Tropical and subtropical forests exert a large influence on the terrestrial carbon (C) balance, but the effects of future increases in temperature on tropical forest C cycling are uncertain. Currently, there is no consensus on how a changing climate will impact C inputs to, C cycling within and C loss from tropical ecosystems, with effects on belowground C processes being particularly understudied. Therefore, it’s crucial to understand how belowground C processes in response to climate change in tropical and subtropical forests. We quantified soil-surface CO2 efflux, aboveground litterfall, and total belowground C flux (TBCF) across a highly constrained 5.2°C mean annual temperature (MAT) gradient in tropical forests in Hawaii U.S.A and a 4.0°C MAT gradient in subtropical forests in Wuyi mountain China to examine how climatic differences affect belowground C fluxes in tropical and subtropical forests, and the mechanisms of soil C cycling in response to rising temperatures by using model MAT gradient and doing soil cores transplant, mycorrhizal exclusion and litterfall manipulation experiments in subtropical forests. There are several important findings as follows:
(1) Rising MAT will increase belowground C fluxes regardless of interannual rainfall patterns; total annual precipitation will strongly modify the response of belowground C fluxes to rising temperatures, with wet years seeing a reduced effect of temperature on belowground C fluxes, whereas dry years see an accentuation of MAT effects on belowground C fluxes. Increasing annual precipitation will depress productivity in tropical montane wet forest ecosystems, making soil respiration in these systems less sensitive to climate warming. In contrast, declines in annual precipitation will increase the productivity of these forests, making soil respiration more sensitive to rising temperatures.

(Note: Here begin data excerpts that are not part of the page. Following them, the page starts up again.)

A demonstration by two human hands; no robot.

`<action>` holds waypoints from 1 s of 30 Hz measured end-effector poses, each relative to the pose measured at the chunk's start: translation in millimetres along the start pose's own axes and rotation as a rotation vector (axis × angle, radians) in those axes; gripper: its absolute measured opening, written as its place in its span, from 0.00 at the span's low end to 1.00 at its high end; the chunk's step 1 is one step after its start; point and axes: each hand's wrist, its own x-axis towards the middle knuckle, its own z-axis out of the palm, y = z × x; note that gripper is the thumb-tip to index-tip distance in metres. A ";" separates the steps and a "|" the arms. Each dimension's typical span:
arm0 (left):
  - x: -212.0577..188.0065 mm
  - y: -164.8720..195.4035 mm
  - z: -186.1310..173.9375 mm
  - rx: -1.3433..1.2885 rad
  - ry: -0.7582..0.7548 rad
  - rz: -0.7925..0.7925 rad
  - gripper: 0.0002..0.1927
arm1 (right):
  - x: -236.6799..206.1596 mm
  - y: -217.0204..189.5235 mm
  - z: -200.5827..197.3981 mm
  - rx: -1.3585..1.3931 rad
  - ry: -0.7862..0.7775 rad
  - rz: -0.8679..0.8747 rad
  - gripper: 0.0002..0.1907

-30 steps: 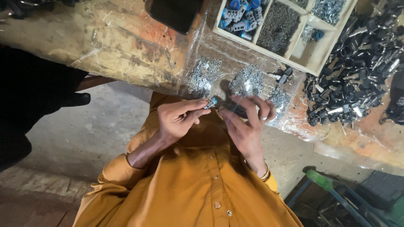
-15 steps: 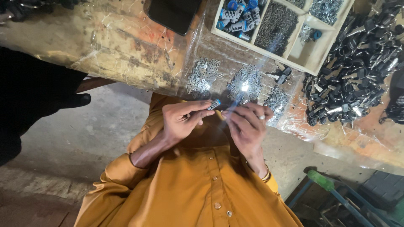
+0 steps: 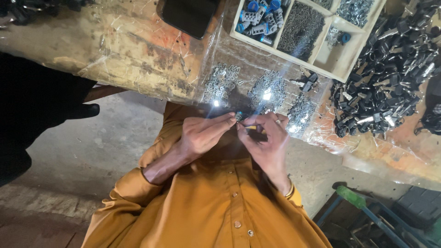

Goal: The person sits at a workbench assembling small electrical connector components. They pick tiny metal contact parts from a compartment tray and from piles on the bench, insert them into blue connector bodies one at a time, press them into place, and set finished connectors aside.

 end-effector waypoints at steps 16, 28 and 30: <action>42.8 44.8 4.4 -0.664 -0.231 -0.696 0.08 | 21.1 -11.3 -68.0 -0.152 -0.264 -0.304 0.15; 47.9 49.9 22.5 -0.871 -0.049 -0.695 0.20 | 34.7 -6.5 -93.2 -0.037 -0.269 -0.261 0.19; 48.6 50.8 20.4 -0.870 -0.049 -0.681 0.17 | 33.2 -6.5 -91.2 -0.007 -0.275 -0.236 0.19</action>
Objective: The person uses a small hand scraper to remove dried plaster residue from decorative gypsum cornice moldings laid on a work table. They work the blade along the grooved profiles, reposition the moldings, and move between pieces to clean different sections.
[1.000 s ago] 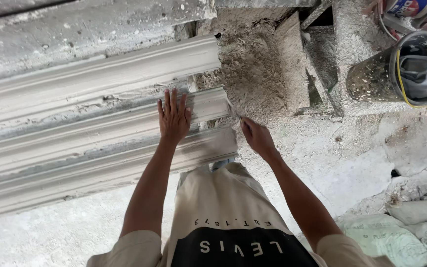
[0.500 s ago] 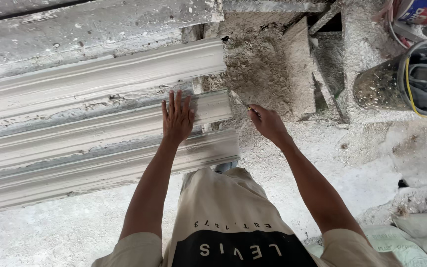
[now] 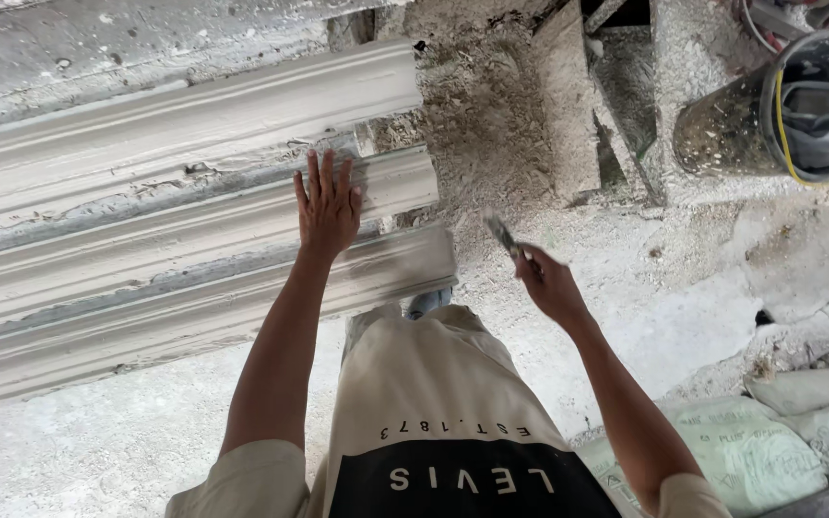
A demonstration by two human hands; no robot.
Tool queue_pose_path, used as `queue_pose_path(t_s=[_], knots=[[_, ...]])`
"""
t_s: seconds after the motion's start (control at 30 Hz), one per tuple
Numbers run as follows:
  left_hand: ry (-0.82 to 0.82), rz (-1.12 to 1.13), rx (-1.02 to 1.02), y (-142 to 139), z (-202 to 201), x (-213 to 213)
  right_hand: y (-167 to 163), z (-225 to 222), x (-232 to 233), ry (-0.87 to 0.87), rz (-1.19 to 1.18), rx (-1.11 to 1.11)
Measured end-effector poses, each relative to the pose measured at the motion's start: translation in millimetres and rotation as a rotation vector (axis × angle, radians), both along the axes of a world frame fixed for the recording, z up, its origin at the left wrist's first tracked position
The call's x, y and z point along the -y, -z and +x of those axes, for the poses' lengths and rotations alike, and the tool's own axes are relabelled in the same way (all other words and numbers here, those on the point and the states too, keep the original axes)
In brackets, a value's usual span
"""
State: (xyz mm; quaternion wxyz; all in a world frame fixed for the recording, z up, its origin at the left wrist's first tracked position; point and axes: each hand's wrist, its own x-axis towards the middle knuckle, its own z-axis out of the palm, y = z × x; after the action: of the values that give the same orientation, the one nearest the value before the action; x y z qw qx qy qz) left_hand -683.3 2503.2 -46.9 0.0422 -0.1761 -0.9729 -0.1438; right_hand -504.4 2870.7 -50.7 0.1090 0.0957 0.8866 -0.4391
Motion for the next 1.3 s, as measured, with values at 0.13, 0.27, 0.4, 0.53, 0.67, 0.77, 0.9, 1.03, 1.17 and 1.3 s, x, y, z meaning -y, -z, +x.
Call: queue_pose_path(t_s=[0.13, 0.27, 0.4, 0.53, 0.67, 0.77, 0.9, 1.03, 1.17, 1.3], knots=[[-0.037, 0.031, 0.051, 4.4, 5.8, -2.5, -9.0, 63.1, 2.5, -0.037, 0.102, 0.179], [-0.106, 0.063, 0.038, 13.0, 33.2, -14.7, 6.7, 76.3, 30.9, -0.131, 0.080, 0.021], [-0.170, 0.108, 0.007, 20.9, 74.7, -30.5, 21.9, 77.4, 38.3, -0.083, 0.039, -0.032], [-0.173, 0.125, 0.050, 22.5, 81.1, -32.5, 14.0, 82.2, 34.4, -0.110, 0.051, -0.065], [-0.188, 0.124, 0.039, 22.0, 76.3, -29.5, 5.5, 64.1, 47.2, -0.102, 0.079, -0.022], [-0.198, 0.144, 0.028, 21.3, 76.1, -27.2, -1.3, 54.3, 45.6, -0.121, 0.091, -0.014], [-0.197, 0.141, 0.021, 20.4, 77.0, -25.7, -7.2, 48.9, 44.3, -0.169, 0.074, -0.116], [-0.221, 0.147, 0.063, 19.0, 75.4, -24.4, -14.4, 42.1, 52.0, -0.127, 0.096, -0.043], [-0.220, 0.145, 0.044, 20.2, 76.3, -23.3, -23.6, 37.7, 51.4, -0.126, 0.117, 0.038], [-0.221, 0.144, 0.032, 23.3, 78.8, -22.7, -20.1, 34.0, 55.0, -0.121, 0.161, 0.224]])
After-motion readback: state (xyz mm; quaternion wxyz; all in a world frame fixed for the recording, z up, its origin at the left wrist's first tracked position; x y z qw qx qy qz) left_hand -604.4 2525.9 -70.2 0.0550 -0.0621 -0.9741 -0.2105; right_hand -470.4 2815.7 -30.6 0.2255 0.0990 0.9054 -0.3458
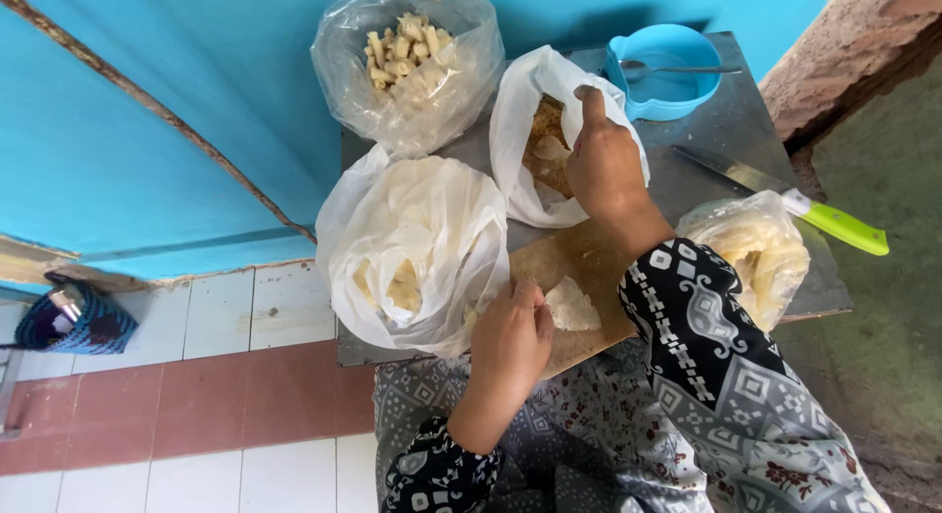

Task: The person sits on the floor with a cutting board on their lap, spooning filling from a plastic bag onto thin pastry wrappers, folding and rolling the wrappers around the filling, and placing the finished rolls into a plastic bag. They repeat this wrapping cycle for multiple wrappers, occasionally repositioning the board and wrappers.

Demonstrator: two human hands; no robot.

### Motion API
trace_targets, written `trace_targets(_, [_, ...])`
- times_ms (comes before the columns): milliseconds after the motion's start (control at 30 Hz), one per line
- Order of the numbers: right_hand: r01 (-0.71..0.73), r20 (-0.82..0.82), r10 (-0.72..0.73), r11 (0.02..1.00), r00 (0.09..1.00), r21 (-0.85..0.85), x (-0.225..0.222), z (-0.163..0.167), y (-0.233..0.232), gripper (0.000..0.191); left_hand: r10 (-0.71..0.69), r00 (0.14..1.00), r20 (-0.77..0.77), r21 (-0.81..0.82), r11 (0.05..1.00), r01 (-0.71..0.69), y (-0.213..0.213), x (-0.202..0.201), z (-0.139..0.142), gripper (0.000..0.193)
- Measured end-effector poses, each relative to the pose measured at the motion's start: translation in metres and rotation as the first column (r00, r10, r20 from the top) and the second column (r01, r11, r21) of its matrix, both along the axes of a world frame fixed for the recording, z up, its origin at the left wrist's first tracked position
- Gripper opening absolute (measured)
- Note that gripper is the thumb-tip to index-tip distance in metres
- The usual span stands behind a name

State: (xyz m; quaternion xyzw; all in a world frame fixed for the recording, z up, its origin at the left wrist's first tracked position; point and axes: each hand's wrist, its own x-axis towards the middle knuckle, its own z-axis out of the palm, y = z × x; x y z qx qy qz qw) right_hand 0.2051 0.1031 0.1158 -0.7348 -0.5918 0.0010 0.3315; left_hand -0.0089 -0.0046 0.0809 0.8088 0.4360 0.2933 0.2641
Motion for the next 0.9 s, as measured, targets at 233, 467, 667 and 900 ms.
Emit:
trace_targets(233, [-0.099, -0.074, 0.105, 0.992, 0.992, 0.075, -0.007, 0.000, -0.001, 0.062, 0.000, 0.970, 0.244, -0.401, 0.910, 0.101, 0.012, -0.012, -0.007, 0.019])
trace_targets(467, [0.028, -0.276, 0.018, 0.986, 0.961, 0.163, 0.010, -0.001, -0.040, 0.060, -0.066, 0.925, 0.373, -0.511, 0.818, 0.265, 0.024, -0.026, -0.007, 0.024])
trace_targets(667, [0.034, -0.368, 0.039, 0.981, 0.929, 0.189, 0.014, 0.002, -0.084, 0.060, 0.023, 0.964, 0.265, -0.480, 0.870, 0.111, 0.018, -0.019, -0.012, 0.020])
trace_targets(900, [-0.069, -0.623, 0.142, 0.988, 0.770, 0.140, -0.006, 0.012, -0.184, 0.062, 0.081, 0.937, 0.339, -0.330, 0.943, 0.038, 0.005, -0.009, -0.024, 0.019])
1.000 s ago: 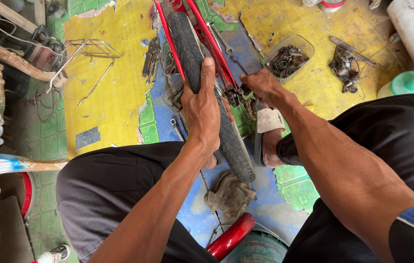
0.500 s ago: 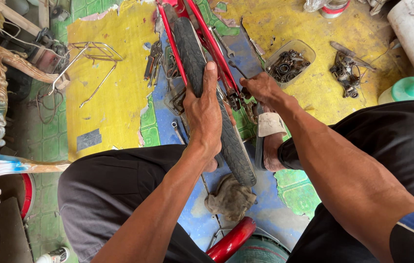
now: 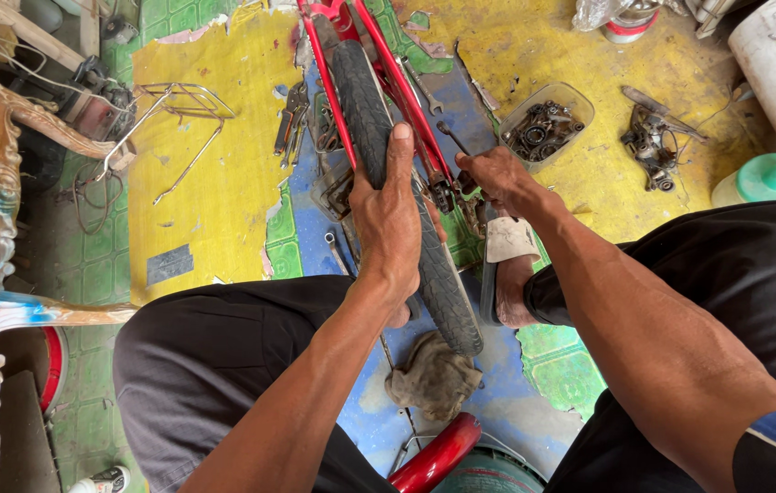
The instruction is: The person uses a wrench to tighten or loosen the axle nut on a bicycle wheel while holding the tire with the other hand. The person repeatedly spins the wheel to check alignment and continues adjusting the nut.
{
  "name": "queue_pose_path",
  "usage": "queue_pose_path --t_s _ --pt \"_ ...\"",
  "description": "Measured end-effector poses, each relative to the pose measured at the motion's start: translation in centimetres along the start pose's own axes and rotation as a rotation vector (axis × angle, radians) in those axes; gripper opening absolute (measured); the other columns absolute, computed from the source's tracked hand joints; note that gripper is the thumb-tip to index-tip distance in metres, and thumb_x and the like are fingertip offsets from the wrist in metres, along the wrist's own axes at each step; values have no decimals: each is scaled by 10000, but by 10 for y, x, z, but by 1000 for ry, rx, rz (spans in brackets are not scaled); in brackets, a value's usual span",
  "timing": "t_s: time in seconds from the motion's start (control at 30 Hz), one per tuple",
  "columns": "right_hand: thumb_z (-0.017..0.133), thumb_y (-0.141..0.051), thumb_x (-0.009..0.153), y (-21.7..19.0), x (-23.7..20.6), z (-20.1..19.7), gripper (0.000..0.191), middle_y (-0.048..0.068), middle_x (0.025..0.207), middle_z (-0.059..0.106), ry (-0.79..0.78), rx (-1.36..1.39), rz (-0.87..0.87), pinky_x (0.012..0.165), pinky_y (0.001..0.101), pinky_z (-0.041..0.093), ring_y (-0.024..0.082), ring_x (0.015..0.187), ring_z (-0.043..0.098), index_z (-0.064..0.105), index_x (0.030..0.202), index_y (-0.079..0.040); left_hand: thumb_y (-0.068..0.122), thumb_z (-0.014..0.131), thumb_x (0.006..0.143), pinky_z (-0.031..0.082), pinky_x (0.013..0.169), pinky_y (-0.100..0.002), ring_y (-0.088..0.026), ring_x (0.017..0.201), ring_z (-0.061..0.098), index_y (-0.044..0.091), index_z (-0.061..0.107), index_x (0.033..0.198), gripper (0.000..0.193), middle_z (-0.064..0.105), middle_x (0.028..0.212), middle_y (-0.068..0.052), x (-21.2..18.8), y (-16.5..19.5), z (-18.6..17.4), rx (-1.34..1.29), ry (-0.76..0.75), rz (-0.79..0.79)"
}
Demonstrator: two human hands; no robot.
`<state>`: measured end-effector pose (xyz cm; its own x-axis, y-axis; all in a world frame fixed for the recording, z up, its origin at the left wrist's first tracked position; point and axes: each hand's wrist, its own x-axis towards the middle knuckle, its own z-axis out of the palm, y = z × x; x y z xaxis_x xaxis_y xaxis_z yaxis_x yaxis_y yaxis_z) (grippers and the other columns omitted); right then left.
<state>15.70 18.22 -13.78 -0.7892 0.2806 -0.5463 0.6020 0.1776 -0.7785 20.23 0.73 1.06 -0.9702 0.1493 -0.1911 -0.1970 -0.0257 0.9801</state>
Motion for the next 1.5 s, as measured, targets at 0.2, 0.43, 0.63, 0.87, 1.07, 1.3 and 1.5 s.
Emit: queue_pose_path --t_s 0.2,0.43,0.63,0.87,1.07,1.3,1.5 --pt "563 -529 999 2 -3 1 549 59 597 493 -47 -162 -68 436 417 389 187 459 441 628 754 -43 644 598 874 508 345 -370 -143 480 553 45 566 1247 706 441 680 -24 0 2 -2 0 -22 11" --pt "537 -479 1008 -4 0 1 453 1 595 537 -42 83 -26 445 383 322 159 482 340 642 738 -131 643 576 881 518 359 -373 -143 503 554 70 559 1306 713 433 714 -18 1 1 -6 5 -46 41" --pt "567 -459 1024 -11 -3 3 529 8 550 425 -25 -24 -25 420 390 297 155 452 329 537 669 -68 641 578 880 519 356 -368 -138 507 552 88 554 1316 705 431 708 -20 -2 3 -5 -1 -50 50" --pt "479 -435 1065 6 11 -4 489 32 609 530 -65 103 -95 450 398 355 161 466 394 643 796 -61 630 597 903 512 366 -366 -129 526 549 77 556 1323 696 457 756 -7 -3 3 -4 -22 -61 100" --pt "461 -446 1089 -8 3 -46 486 40 894 677 39 -45 -474 624 392 494 108 639 469 764 1071 -67 627 597 881 517 348 -375 -140 487 551 76 556 1311 700 435 717 -14 -3 2 -4 -20 -51 59" --pt "518 -333 1077 -34 -43 -61 399 104 669 624 105 -228 -543 529 408 490 183 516 515 749 960 -29 650 575 868 559 375 -397 -139 503 567 105 508 1378 749 444 727 -22 -1 0 -7 -9 -71 69" --pt "566 -263 1048 -24 -65 -47 291 87 621 610 124 -257 -590 479 402 455 181 494 521 760 1023 -48 652 583 874 532 371 -386 -144 494 565 87 527 1357 745 460 702 -28 -3 1 -9 -14 -71 83"
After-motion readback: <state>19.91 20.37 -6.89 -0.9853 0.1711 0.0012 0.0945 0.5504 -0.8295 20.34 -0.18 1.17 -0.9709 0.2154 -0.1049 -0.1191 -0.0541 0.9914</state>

(2) In subtropical forests, soil microbial respiration in high-altitude site is sensitive to simulated climate change, while there is no significant change at low altitudes. Divergent response of soil microbial respiration to climate change across elevation gradient can be partly explained by the difference in soil moisture content. Simulated climate warming increased the sensitivity of soil microbial respiration at high altitudes but decreased the sensitivity of soil microbial respiration at medium and low altitudes. The adaptation of soil fungal communities at different altitudes to climate change and soil nutrients availability are the main factors that driving soil microbial respiration in subtropical montane forests.
(3) Soil fungal communities were significantly changed by mycorrhizal exclusion and rising temperatures in subtropical montane forests. The risk of soil C and nitrogen (N) loss was significantly increased after mycorrhizal isolation at different elevations, mainly because the relative abundance of saprophytes was significantly increased after mycorrhizal isolation, and its open N utilization strategy aggravated the decomposition of soil organic matter. After transplanting high-altitude soil to low-altitude, soil respiration in the treatment without isolated mycorrhiza increased significantly, even greater than that in the new host soil, which mainly caused by the nutrients competition between the original saprophytes in the high-altitude soil and the newly invaded ectomycorrhizal fungi. The effects of climate change and mycorrhizal fungi on soil N availability play a decisive role in soil C cycle. In the future, due to climate change and upward migration of vegetation at different altitudes and elevations, new mycorrhiza invasion may, at least in the short-term, greatly increase soil C and N loss.
(4) Priming effects (PE) induced by high-quality litter might be more sensitive to climate change compared with low-quality litter, as indicated by the PE caused by high-quality litter at warm site were 140% greater than low-quality litter while no significant difference were observed at cool site. The divergent PEs induced by the high- and low-quality litters are mainly regulated by the microbial metabolic efficiency and the investment of litter-derived energy for microbial P-mining rather than N-mining in subtropical forests. Although both high- and low-quality litters could induce positive PEs in high and low altitudes, the new added C could compensate the soil C loss caused by positive PE, resulting in no significantly impact on soil C storage.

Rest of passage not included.